### Required work
Go through the material line by line and copy each one with the word "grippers".
—————
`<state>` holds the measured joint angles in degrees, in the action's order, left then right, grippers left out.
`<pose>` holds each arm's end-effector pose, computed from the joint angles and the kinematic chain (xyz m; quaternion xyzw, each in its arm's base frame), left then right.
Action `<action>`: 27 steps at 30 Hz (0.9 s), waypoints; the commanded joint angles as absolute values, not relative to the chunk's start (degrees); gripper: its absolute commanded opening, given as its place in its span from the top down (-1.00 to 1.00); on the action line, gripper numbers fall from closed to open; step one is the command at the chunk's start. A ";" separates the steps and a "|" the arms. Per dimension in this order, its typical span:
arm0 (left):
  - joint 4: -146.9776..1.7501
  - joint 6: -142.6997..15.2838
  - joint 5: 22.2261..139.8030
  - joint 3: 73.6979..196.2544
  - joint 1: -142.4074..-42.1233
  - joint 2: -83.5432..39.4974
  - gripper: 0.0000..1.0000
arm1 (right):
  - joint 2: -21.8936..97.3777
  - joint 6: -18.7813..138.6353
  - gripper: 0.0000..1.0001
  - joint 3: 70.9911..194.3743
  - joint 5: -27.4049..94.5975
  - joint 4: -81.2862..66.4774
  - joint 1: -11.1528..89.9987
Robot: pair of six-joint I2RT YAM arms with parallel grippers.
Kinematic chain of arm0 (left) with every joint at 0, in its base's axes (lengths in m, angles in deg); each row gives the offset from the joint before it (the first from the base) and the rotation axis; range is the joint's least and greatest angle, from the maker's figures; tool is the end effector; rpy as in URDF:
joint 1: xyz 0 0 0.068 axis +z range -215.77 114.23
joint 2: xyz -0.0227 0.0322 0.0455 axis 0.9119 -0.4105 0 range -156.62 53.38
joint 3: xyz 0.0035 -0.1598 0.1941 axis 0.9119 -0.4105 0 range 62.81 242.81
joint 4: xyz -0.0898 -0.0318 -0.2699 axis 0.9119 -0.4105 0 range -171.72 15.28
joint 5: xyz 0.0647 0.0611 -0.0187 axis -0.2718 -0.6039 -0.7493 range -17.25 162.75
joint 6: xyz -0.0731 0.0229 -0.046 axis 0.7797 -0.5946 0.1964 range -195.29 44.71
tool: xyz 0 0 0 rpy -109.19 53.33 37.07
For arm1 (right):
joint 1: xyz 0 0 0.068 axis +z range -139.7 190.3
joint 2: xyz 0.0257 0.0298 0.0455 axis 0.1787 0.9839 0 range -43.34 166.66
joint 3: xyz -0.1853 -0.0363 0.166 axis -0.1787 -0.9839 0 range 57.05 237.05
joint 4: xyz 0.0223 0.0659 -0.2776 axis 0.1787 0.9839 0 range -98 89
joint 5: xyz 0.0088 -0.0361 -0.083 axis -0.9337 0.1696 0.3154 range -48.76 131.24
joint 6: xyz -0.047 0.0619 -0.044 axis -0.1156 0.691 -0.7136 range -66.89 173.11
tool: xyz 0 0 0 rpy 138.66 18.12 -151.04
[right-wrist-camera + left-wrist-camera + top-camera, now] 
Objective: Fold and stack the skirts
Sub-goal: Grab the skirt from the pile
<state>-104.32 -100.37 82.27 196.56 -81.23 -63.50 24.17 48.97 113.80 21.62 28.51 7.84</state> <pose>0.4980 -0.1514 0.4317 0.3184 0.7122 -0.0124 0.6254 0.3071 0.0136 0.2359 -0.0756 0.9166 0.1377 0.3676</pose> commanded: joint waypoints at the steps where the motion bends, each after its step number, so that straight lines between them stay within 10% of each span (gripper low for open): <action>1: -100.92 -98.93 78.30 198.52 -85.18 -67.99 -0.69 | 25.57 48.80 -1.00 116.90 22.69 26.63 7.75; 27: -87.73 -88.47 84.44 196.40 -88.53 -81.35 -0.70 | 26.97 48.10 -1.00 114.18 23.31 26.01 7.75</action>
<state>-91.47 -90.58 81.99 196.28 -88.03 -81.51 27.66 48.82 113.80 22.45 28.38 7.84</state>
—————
### Answer to the problem
`<state>` holds the measured joint angles in degrees, in the action's order, left then right, grippers left out.
Robot: pair of six-joint I2RT YAM arms with parallel grippers.

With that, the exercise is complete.